Os europeus descobriram o uso do tabaco com os indígenas americanos

A data 31 de maio emblema um desafio importante, ainda que não devidamente prezado no calendário mundial: o dia mundial sem tabaco. Assinalar isso, aliás, sugere fósforo que acende uma questão que perturba pela carência de racionalidade e (des)informações históricas. Basicamente, convém lembrar que o tabaco foi “descoberto” na América e que, ao longo dos séculos, vigoraram-se duas formas principais de seu uso: uma mística e outra mercadológica, equivalendo ao que tecnicamente se considera valor de uso X valor de troca. Aquela religiosa e esta econômica.

A primeira alternativa, o uso místico, tem vínculos com questões sagradas e remete ao caráter ritualístico, cerimonioso, das funções religiosas. Nessa linha, alguns aspectos subjetivos sugerem que a fumaça que sobe, rarefeita no ar, seria sinal de ligação com algumas divindades promotoras de transes que se inscrevem na espetacularização das crenças. É então no ritual comunitário que se percebe o fumo como veículo de ligação entre o natural e o sobrenatural.
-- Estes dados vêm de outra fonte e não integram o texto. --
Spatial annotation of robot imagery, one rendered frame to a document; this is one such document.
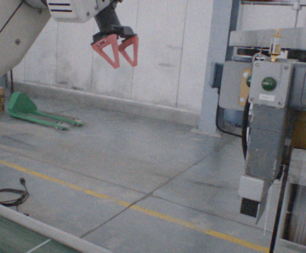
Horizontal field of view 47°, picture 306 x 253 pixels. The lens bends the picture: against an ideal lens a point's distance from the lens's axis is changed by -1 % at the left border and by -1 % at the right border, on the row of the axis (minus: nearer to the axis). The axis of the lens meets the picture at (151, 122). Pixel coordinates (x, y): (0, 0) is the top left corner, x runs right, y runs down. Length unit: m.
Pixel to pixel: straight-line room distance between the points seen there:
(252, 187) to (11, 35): 0.62
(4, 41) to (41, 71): 7.79
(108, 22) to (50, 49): 7.46
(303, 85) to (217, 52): 5.03
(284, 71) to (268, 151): 0.19
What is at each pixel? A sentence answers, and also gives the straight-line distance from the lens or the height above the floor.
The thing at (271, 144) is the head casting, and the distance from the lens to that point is 0.83.
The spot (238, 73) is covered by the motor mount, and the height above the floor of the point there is 1.28.
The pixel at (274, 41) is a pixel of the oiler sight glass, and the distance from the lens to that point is 0.84.
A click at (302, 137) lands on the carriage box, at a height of 1.12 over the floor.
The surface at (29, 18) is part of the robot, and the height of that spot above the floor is 1.38.
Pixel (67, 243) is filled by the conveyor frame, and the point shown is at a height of 0.38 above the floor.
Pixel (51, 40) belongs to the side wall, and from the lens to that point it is 8.34.
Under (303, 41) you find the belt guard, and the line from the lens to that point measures 0.93.
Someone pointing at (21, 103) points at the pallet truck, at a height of 0.21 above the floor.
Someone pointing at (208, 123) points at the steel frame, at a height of 0.17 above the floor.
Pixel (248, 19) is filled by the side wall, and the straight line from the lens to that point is 6.19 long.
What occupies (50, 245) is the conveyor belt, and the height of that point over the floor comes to 0.38.
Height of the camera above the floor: 1.34
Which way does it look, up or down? 12 degrees down
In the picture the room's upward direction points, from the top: 5 degrees clockwise
Provocador de uma espécie de êxtase, o uso do tabaco  seria prerrogativa de alguns líderes destinados às funções sacerdotais. Essa aliás foi a forma vista desde os primeiros contatos entre os europeus e os nativos americanos que notaram os indígenas como “homens-chaminé”. Ainda que esse tipo de manifestação persista como prática popular e isolada – onde, por exemplo, são aplicadas as sessões de “defumação” como alternativa para afastar espíritos indesejáveis –, a difusão do tabaco como “mercadoria” ou produto mundano implicou transformação do fumo em artefato industrializado, colocado no mercado em escala global.

 A fumaça promoveria a ligação com algumas divindades promotoras de transes

A segunda forma, pois, remete ao valor “mercadoria”, como produto conjugado a toda parafernália do mercado internacional moderno. A passagem do “uso funcional” para o “mercadológico” equivaleu à submissão da cultura indígena à europeia e isso funciona como metáfora histórica dos usos da colônia pelos metropolitanos. O tabaco, portanto, pode ser avaliado como moeda de troca simbólica do espaço colonizado que teve que render alguns de seus pressupostos culturais para a sobrevivência no orbe capitalista. Se os xamãs/pajés (e depois entidades do candomblé) fumavam – e assim são/eram reputados como tipos especiais em seus segmentos -, mais tarde foram se distinguindo dos demais por meio de uma adjetivação que culmina na formulação conceitual de “tabagistas” ou “fumantes” e chegariam à qualificação de “viciados” ou “dependentes químicos”.

Um negócio que tem a China como um grande cliente

Mesmo sem desaparecer, diminuiu-se muito o teor sagrado do fumo. De toda forma convém não esquecer que existe atualmente cerca de 1,3 bilhão de fumantes em um mundo de 7,874 bilhões de habitantes. É alarmante saber que, vitimados pelo seu consumo, morrem por ano aproximadamente 4 milhões de tabagistas, montante que corresponde a mais de 10 mil mortos por dia. O tabagismo é, entre as doenças evitáveis, a que ocupa o primeiro posto, sendo que seu consumo provoca 85% das mortes por doenças pulmonares. Em relação ao câncer, 30% das mortes são devidas a tal prática e 25% de doenças coronarianas e outros 25% de males cerebrovasculares acometem a população usuária. A mera constatação desses números convida a supor os critérios morais de tolerância do uso do tabaco. Afinal, como um produto tão maléfico é aderido mundialmente? Questionando de outra forma, como pode a sociedade, em escala mundial, ser induzida em tal grau? O trânsito do tabaco o coloca como um dos dez produtos de maior movimentação do globo, com especial destaque no Brasil onde um terço da população adulta ainda fuma.

Há, pois, um enquadramento que reclama cuidados: o paradoxo entre a aceitação da prática tabagista e os avanços médicos que a condenam como vício. Além de não tolerar que se acenda cigarro algum neste dia 31, convém também pensar no cinismo e disfarce moral que cercam nossas leis e costumes. E se alguma fumaça for vista nesse dia, que seja da queima de contradições morais.